INSTRUCTIONS TO FOLLOW
Give back exactly the lines from the start of the listing to the line containing "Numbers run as", inclusive, and nothing beyond them.

DATASET EXTRACT
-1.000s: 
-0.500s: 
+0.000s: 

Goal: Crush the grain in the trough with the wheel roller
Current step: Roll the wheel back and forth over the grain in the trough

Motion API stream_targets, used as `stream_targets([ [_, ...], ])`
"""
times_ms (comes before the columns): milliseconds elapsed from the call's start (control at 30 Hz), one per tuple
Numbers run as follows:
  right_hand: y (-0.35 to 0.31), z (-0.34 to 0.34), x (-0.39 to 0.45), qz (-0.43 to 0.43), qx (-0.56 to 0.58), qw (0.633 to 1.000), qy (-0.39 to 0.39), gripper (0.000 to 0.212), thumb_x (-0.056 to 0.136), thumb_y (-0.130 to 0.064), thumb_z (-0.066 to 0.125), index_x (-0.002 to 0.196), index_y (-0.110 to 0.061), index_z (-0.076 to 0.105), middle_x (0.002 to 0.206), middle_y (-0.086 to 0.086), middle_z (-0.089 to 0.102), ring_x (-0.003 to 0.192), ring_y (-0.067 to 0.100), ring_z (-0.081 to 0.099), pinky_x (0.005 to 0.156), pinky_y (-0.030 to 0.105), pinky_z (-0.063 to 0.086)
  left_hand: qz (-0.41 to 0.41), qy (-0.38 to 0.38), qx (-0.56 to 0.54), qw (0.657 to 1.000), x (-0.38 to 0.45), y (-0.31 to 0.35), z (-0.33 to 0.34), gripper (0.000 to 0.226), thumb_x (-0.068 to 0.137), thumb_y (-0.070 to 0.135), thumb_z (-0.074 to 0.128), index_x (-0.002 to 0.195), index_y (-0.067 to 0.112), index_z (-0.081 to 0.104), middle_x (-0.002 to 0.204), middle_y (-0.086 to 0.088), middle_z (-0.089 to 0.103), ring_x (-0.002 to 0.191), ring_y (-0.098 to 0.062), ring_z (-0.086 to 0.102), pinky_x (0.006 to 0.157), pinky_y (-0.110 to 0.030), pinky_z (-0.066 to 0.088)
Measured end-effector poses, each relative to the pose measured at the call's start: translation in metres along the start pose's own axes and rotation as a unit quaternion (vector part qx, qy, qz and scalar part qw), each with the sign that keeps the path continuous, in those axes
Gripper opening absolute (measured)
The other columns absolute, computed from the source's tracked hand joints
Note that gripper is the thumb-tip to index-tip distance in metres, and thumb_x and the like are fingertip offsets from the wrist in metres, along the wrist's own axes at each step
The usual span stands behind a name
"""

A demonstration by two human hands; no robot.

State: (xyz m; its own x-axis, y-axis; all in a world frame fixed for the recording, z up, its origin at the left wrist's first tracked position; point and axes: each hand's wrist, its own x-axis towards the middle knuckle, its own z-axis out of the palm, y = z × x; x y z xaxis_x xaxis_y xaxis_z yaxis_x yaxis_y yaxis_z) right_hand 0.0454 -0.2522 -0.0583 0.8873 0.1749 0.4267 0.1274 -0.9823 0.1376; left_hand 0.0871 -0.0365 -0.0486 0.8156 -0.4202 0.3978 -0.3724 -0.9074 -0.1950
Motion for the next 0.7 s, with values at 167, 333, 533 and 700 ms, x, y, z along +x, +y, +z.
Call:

SOLUTION BELOW
-1.000s: 
-0.500s: 
+0.000s: 

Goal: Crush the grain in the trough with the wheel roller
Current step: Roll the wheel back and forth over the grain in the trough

Motion API stream_targets, used as `stream_targets([ [_, ...], ])`
"""
times_ms (comes before the columns): milliseconds elapsed from the call's start (control at 30 Hz), one per tuple
Numbers run as follows:

This is the complete output.